(Items listed in a dataset)
⁂
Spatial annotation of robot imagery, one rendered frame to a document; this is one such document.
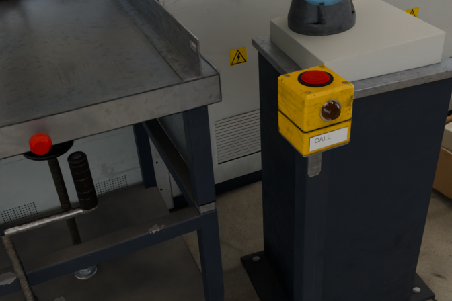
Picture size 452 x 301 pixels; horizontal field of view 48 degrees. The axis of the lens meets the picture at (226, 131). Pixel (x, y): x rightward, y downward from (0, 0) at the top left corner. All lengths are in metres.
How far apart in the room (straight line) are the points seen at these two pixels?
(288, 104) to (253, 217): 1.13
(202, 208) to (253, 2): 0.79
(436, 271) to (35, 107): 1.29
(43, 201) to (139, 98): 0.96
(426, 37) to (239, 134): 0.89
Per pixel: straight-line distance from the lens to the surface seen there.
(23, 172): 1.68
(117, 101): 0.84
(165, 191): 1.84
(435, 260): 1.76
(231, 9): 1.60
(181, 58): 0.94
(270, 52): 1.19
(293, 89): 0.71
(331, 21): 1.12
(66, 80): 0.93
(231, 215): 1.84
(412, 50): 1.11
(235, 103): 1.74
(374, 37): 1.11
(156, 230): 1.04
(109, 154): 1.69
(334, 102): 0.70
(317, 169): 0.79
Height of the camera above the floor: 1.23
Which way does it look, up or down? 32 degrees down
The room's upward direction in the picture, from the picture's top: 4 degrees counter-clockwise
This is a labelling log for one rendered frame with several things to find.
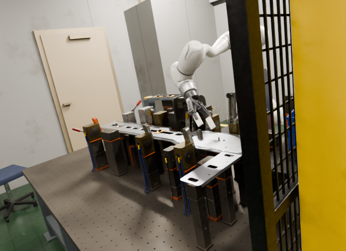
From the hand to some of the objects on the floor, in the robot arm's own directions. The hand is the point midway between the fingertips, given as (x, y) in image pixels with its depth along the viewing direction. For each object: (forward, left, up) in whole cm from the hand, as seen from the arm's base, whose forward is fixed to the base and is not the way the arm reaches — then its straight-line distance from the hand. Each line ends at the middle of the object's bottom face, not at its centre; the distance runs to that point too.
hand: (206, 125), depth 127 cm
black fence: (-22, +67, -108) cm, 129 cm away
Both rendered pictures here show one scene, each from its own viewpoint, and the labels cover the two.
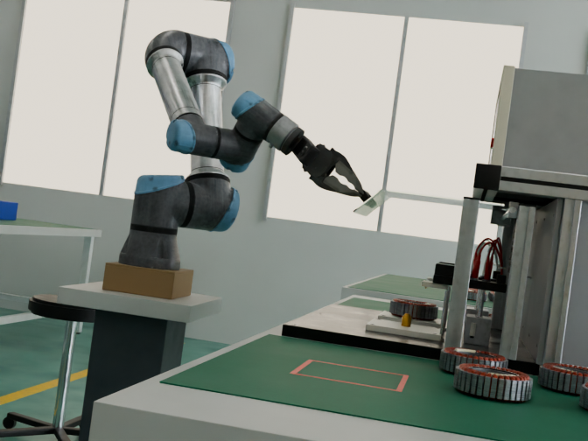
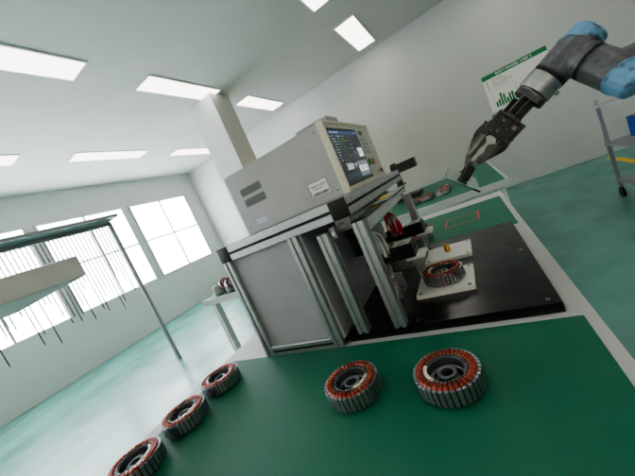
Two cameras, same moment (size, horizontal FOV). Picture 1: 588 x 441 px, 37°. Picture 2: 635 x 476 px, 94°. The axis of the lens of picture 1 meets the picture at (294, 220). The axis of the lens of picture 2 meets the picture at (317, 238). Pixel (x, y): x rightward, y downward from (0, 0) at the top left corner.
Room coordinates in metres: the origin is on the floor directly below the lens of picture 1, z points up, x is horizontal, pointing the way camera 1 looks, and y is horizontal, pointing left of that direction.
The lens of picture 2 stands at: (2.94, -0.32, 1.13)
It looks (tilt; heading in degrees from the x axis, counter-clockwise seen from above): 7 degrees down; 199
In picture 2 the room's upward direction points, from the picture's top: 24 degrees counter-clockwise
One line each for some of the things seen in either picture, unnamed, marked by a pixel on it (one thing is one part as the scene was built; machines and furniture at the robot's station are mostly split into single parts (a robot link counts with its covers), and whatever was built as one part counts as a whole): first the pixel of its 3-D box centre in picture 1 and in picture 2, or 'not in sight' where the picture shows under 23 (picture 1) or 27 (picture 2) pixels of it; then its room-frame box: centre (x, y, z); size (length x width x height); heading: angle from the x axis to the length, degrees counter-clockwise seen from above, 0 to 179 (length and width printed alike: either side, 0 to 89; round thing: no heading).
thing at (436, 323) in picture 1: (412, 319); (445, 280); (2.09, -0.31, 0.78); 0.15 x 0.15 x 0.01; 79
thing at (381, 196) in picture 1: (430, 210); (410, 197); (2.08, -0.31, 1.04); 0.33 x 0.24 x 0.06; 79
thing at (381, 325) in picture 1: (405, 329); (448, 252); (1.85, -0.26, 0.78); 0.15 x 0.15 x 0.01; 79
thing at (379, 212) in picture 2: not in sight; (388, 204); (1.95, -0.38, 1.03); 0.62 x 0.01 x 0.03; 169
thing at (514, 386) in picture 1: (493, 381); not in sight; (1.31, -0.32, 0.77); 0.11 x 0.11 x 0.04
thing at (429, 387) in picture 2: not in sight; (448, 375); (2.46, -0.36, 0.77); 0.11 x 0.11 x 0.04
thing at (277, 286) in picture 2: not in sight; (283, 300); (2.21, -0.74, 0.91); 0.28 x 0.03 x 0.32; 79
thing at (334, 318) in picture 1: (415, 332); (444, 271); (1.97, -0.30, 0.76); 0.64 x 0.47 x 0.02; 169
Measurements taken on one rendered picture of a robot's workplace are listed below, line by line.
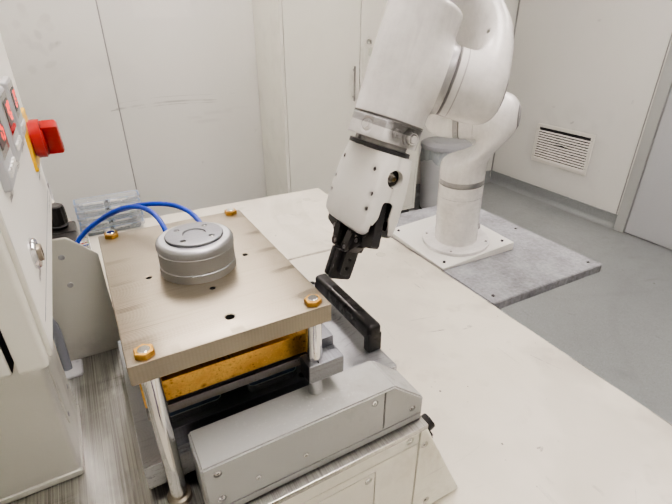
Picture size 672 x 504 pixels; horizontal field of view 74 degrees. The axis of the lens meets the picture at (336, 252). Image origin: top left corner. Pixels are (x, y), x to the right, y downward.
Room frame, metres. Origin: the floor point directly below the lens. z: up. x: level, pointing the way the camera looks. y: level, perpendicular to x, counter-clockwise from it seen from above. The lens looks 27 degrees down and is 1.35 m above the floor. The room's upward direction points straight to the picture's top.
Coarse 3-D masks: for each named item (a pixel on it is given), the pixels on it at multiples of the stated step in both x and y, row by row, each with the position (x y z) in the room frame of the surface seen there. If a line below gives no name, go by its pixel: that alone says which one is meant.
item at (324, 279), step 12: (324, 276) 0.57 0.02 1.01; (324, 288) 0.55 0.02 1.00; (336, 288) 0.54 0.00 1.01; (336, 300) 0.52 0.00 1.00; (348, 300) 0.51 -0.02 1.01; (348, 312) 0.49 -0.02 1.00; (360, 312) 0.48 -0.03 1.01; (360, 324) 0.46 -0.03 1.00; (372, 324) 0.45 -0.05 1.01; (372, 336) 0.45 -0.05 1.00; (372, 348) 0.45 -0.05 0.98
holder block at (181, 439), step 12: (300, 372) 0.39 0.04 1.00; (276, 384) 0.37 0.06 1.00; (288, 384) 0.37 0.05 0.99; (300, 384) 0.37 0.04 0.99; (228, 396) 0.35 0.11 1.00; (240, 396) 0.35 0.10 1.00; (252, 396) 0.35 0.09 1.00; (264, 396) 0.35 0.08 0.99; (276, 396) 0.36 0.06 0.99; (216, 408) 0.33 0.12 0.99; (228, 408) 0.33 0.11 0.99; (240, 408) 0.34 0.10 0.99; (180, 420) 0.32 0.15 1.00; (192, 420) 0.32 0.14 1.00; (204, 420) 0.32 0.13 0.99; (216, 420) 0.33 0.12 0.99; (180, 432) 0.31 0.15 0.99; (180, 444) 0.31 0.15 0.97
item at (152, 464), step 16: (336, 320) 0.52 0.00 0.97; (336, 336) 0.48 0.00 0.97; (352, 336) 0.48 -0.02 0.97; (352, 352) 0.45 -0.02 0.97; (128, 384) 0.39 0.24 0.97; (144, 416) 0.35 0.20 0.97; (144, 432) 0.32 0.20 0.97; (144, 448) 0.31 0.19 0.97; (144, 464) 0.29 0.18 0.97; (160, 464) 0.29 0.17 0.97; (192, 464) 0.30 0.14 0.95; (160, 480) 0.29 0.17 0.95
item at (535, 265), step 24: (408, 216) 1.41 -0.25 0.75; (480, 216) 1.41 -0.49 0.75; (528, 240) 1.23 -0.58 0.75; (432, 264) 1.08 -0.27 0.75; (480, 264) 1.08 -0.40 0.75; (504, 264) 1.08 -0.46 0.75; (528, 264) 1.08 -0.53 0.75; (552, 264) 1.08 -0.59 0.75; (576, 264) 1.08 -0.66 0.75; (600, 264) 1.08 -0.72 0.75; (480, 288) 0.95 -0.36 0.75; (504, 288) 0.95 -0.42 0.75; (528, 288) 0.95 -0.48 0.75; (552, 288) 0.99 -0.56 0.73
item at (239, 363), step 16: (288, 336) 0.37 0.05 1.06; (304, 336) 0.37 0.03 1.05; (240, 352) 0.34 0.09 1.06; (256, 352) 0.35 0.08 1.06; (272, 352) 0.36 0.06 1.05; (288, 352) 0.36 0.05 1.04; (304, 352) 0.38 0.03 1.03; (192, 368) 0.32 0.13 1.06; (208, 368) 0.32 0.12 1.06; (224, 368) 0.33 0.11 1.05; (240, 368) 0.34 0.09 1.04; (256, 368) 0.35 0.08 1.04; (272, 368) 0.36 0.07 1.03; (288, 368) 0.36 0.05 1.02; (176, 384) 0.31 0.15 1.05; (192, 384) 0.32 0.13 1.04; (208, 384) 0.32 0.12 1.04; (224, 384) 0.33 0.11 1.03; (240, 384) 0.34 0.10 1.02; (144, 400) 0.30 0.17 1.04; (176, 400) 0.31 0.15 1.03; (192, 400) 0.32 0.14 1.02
⁂
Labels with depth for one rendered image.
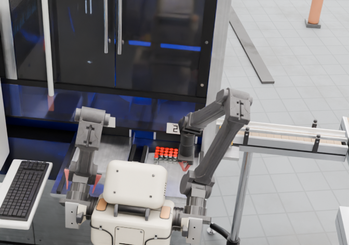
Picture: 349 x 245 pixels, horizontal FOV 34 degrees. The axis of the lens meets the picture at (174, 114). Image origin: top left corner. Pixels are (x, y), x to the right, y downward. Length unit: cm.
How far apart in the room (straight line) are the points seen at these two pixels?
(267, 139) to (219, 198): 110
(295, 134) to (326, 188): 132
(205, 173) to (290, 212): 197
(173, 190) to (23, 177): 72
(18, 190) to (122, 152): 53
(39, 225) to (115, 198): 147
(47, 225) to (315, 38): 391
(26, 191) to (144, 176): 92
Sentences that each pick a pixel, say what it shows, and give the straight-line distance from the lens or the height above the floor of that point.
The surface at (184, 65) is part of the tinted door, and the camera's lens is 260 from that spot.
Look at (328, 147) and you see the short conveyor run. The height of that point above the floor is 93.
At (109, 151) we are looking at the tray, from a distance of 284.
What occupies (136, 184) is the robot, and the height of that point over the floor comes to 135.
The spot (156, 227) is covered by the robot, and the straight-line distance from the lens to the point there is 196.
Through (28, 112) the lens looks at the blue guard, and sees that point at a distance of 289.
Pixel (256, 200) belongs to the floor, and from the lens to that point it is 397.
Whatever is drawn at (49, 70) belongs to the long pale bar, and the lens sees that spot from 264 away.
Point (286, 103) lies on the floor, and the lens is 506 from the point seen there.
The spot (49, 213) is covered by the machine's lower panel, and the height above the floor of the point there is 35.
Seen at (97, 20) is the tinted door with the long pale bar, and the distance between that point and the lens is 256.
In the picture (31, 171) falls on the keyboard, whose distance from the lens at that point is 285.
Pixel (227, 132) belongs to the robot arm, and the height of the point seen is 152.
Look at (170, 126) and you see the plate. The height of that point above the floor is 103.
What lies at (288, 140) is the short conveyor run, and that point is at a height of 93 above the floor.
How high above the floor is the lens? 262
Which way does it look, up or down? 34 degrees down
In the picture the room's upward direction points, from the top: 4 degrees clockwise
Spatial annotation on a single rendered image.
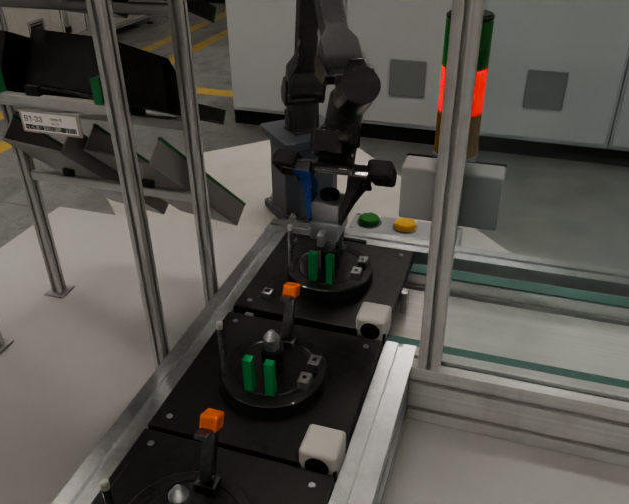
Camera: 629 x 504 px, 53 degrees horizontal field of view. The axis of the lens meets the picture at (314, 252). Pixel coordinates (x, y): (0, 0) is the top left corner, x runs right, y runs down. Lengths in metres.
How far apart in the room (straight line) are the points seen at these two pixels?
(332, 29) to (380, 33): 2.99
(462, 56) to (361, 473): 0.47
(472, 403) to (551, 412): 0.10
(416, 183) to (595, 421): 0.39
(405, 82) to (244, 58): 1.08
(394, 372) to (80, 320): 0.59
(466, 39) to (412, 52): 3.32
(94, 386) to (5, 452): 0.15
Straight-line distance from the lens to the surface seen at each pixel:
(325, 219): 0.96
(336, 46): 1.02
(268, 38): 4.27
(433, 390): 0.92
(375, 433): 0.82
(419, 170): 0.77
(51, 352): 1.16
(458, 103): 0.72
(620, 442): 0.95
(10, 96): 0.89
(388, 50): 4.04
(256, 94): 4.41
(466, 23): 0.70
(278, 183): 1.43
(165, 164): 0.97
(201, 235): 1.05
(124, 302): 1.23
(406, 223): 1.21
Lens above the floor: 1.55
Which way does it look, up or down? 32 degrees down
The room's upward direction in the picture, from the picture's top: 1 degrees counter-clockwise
⁂
Instructions for the task
Work through the records above. Copy every line with the string "door".

Completed task
The surface at (184, 65) is part of the tinted door, and the camera's lens is 260 from that spot.
Seen at (97, 20) is the tinted door with the long pale bar, and the distance between that point and the lens is 256.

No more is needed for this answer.